You’ll use the client ID/secret and tenant information when configuring the HYPR Adapt policy.

Configure the CrowdStrike webhook client

In CrowdStrike Falcon, configure a webhook client that targets Control Center.

  1. Go to CrowdStrike Store → All Apps.

  2. Open the Webhook application.

  3. Select Configure → Add Configuration and set:

    • Webhook URL:

      {baseURLForCC}/rp/integrations/adapt/webhookclient/crowdstrike/eventshook

    • Signature header name:

      x-cs-primary-signature

    • Secret: set this to the webhook signing secret provided by HYPR for your tenant

  4. Save the configuration. Keep the Webhook name handy—you’ll select it in the workflow step.

Create the Identity Protection workflow (Fusion SOAR)

  1. Go to Fusion SOAR → Workflows.

  2. Select Create Workflow (top right), then select Create workflow from scratch.

  3. Select Event as the workflow trigger.

  4. Configure the event trigger for Identity Protection (for example: Alert → Identity Detection), then select Next.

  5. Add an Action step. Search for context, then choose Get user identity context.

  6. Add a Condition step and configure it so that the webhook is only called when the risk criteria you care about is met (for example, when the event indicates elevated risk).

  7. On the TRUE branch, add an Action step and choose Call webhook.

  8. Configure the webhook call:

    • Select the Webhook name you created earlier.
    • Leave the default format as JSON.
    • Include the Identity Protection attributes required for evaluation (risk score/severity plus the user/device identifiers needed to correlate the event).

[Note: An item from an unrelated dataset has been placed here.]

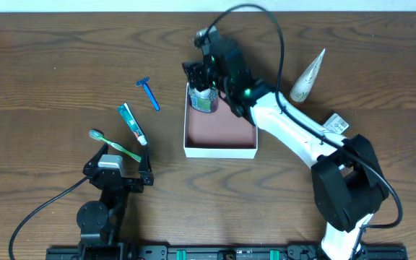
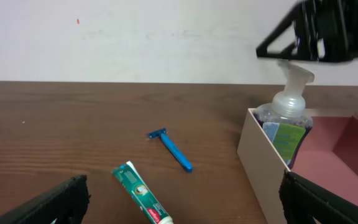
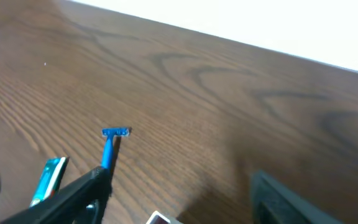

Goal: Pack container
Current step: 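Open the right gripper and lift away from the bottle, then move the right gripper to the white Pantene tube and grasp it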

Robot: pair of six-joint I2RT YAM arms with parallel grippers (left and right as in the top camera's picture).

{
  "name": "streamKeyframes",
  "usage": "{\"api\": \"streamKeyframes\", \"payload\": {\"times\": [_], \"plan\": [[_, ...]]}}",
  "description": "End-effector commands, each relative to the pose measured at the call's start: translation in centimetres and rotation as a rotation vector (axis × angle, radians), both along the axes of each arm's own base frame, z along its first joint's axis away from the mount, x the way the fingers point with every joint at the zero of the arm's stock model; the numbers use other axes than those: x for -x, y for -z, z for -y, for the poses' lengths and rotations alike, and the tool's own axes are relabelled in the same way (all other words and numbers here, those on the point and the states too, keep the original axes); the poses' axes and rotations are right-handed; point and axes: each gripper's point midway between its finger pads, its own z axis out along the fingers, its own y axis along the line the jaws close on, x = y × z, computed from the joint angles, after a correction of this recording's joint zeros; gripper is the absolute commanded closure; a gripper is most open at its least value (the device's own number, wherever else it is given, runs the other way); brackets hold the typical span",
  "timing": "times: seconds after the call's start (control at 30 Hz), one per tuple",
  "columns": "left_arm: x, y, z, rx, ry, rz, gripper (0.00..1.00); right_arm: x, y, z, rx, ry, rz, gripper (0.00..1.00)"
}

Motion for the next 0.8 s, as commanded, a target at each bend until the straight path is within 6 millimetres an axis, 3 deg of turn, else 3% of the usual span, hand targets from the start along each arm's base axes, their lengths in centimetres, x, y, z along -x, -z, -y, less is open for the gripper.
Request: {"api": "streamKeyframes", "payload": {"times": [0.0, 0.17, 0.27, 0.43, 0.57, 0.77], "plan": [[0.1, 1.5, 0.2, -0.004, 0.015, -0.045, 0.02, 0.0, -4.8, -1.3, -0.003, -0.046, 0.078, 0.23], [0.1, 1.5, 0.2, -0.004, 0.015, -0.045, 0.02, 0.2, -8.6, -1.0, 0.016, -0.047, 0.064, 0.18], [0.1, 1.5, 0.2, -0.004, 0.015, -0.045, 0.02, 0.3, -10.5, 1.0, 0.046, 0.025, 0.021, 0.14], [0.1, 1.5, 0.2, -0.004, 0.015, -0.045, 0.02, 1.4, -12.0, 9.0, 0.200, 0.339, -0.103, 0.12], [0.1, 1.5, 0.2, -0.004, 0.015, -0.045, 0.02, 2.5, -11.3, 14.6, 0.309, 0.532, -0.184, 0.11], [0.1, 1.5, 0.2, -0.004, 0.015, -0.045, 0.02, 2.9, -9.6, 20.3, 0.331, 0.720, -0.291, 0.10]]}}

  9. Select Next, then select Finish.

  10. In the final confirmation window, ensure Workflow status is set to ON so events are sent immediately.

Policy setup in HYPR Control Center

To get started, first you must create a policy.

  1. At the top right of the Risk Policies list, select Add New Policy.

  2. Complete the Add New Risk Policy dialog fields as follows:

    FieldValue
    Policy TypeCustom Policy
    Policy TemplatesWorkstation Unlock
    Policy Name(Provide a name.)
    Policy Description(Provide a description.)

Your policy now appears in the Risk Policies list.

Form Configuration

As part of creating a policy, you must define the variables that will be used for the policy. For CrowdStrike, we must create an AgentID field, URL field, Client field, Secret field, and Customer ID field. Keep in mind, the form names, such as crowdstrikeURL, will be used as variables in the policy.

Once the form is populated, click Save.

Configuration

With the form configured, you can now define the values that will be used as part of the policy.

  1. Event Search Window is blank.

  2. For HYPR's User-Agent for CrowdStrike API calls, the only acceptable value is HYPR_Strike_1.0.

  3. Enter the CrowdStrike Tenant URL.

  4. Provide your OAuth2 CrowdStrike API Client and CrowdStrike API Secret.

  5. Add your CrowdStrike Customer ID.

  6. When you are satisfied with the values in these fields, click Save Configuration.

  7. Ensure your CrowdStrike API client has the required Identity Protection read/write permissions. For the CrowdStrike-side setup steps, see CrowdStrike Falcon setup (prerequisite).

Policy Code

Within the Policy Code tab, you will be able to modify and test the policy to your desired outcome.

To test a policy:

  1. Request the policy from HYPR to get started.

  2. Provide a user at the top right.

  3. Add a date range to receive data for the user to test. You will see the data populate the area labeled Input.

  4. Click Evaluate. The results will be displayed at the bottom right, labeled Evaluation Result.

  5. Once the policy meets your requirements click Save.